America herself is currently at great risk from a violent, angry man with illusions of grandeur, and outrageous demands for total submission to his will. Congress has the power and responsibility to shut him down, and to prevent more death, more destruction, more delusion. If they understand the Bush doctrine for what it is, and American actions in the Middle East for what they truly are, the Congress will have no choice but to stop all funds for this war, withdraw any support for this president in terms of foreign policy, and begin impeachment proceedings immediately.

If they do not do their duty, might I suggest to Congress two other sequels that could be coming soon to a government institution near them.
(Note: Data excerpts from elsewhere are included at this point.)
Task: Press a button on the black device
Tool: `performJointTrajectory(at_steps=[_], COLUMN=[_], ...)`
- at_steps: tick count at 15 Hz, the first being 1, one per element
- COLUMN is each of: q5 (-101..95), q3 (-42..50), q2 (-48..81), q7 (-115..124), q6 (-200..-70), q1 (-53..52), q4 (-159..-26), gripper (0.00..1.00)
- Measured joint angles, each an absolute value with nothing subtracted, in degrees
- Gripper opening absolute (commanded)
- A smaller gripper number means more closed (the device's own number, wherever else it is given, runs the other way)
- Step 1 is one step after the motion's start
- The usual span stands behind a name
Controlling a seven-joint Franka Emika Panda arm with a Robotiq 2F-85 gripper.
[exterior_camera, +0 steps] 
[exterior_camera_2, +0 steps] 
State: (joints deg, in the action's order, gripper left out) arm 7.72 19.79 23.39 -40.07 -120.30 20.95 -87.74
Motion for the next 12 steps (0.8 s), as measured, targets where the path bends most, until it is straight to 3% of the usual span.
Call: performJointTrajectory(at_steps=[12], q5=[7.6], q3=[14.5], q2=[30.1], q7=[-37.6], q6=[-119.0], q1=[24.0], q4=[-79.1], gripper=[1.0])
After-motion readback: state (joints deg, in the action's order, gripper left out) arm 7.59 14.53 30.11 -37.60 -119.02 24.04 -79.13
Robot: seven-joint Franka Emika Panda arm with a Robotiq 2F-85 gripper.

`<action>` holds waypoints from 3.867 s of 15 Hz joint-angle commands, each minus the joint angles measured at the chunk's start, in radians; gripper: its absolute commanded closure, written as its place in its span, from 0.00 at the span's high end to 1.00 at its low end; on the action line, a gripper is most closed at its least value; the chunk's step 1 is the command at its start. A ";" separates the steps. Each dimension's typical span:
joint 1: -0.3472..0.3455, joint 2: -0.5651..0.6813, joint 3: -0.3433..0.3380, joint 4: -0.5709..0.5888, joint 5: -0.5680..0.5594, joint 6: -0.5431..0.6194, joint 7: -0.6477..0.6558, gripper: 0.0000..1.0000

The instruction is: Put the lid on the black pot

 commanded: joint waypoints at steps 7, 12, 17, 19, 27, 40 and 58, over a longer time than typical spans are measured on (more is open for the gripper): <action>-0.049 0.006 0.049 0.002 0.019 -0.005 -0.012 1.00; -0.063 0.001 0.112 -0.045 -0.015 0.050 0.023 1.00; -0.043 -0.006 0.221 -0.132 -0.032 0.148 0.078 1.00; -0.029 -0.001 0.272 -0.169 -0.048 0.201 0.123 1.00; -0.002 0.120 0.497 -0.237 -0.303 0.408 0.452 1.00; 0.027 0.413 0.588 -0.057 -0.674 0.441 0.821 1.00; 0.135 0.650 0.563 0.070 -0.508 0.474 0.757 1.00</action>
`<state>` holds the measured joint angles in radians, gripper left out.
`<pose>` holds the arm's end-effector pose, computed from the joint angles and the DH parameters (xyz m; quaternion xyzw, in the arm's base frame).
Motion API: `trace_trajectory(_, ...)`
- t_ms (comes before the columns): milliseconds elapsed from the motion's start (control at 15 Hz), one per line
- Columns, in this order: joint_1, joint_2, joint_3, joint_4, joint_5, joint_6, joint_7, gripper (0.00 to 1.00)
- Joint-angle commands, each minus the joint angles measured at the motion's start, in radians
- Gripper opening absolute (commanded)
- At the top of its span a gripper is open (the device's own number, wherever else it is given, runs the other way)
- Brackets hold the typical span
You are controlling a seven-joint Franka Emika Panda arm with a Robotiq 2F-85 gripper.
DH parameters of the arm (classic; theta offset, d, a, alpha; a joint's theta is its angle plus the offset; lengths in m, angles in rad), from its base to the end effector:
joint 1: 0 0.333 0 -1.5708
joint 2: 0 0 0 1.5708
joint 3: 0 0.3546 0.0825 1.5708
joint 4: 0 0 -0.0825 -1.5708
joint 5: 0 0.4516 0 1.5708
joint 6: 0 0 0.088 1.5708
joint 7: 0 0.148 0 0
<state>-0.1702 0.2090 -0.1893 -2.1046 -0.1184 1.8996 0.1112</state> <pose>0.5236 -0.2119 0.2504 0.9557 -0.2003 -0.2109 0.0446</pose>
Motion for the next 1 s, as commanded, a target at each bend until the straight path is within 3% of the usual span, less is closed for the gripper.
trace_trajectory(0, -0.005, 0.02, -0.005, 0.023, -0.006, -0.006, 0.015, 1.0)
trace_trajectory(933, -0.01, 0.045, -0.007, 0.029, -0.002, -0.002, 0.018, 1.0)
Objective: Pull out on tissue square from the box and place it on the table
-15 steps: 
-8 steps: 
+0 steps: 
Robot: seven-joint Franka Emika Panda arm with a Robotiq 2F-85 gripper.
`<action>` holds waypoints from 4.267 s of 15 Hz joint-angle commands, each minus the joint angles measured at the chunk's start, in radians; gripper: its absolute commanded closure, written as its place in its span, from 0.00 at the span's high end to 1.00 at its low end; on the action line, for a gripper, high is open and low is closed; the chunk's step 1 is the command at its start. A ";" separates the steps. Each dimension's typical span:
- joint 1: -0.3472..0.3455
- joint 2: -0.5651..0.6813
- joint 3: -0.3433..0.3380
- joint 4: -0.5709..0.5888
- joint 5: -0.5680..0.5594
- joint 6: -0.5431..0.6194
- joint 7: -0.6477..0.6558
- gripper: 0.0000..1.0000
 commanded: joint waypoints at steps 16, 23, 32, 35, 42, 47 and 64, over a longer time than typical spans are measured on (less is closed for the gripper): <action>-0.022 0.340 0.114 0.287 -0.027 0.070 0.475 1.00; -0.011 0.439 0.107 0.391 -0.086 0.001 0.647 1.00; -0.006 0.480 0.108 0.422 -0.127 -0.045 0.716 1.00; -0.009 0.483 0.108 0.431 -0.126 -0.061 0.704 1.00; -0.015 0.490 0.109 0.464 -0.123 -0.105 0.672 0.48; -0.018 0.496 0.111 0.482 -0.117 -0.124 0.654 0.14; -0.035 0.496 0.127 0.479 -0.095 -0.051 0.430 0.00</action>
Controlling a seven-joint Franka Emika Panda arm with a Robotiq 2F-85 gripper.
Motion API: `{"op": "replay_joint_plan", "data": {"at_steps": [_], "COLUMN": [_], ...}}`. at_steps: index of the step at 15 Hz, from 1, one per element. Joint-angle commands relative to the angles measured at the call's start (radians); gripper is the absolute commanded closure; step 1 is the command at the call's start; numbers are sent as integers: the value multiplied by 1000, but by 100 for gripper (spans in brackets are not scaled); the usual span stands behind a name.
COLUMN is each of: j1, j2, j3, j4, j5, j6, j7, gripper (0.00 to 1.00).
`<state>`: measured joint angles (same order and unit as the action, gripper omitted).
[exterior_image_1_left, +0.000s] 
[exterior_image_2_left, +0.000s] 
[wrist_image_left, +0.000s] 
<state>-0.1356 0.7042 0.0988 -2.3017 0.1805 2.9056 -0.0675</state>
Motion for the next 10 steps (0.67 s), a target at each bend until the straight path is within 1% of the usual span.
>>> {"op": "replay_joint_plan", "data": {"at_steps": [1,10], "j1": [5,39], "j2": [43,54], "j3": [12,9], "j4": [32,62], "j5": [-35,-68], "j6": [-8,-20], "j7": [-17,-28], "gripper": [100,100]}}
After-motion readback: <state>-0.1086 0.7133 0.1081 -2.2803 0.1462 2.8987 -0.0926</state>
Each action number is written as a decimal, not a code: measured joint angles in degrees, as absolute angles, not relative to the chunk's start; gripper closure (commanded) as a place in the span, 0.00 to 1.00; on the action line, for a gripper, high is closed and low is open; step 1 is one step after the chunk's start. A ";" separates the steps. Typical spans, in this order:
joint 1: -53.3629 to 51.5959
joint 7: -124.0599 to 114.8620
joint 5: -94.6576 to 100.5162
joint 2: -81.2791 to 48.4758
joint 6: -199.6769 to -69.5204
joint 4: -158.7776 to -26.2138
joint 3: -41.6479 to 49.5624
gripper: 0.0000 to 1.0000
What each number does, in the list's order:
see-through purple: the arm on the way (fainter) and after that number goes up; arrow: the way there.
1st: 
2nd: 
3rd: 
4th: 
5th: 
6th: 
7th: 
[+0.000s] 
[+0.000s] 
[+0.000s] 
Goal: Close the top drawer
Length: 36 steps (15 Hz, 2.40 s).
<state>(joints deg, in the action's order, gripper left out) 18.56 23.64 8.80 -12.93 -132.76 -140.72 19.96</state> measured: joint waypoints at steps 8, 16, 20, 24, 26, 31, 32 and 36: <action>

In the original version, The Burning Bed features a woman, who after enduring years of abuse and getting no help, sets the old man on fire. He dies a horrible death, and she gets off on a verdict of temporary insanity. The other is Extremities. This one has a happier ending — the abuser is captured by his victim, sprayed with mace, locked in a fireplace, taunted, beaten and berated for hours. In the end, he is turned in to the authorities for arrest and incarceration — a fate he welcomes most enthusiastically.

As a political scientist and patriot, I can easily imagine political sequels to these films. The only question is whether I’ll be watching them at 8, and again at 10, on Lifetime for Women, or around the clock on CNN.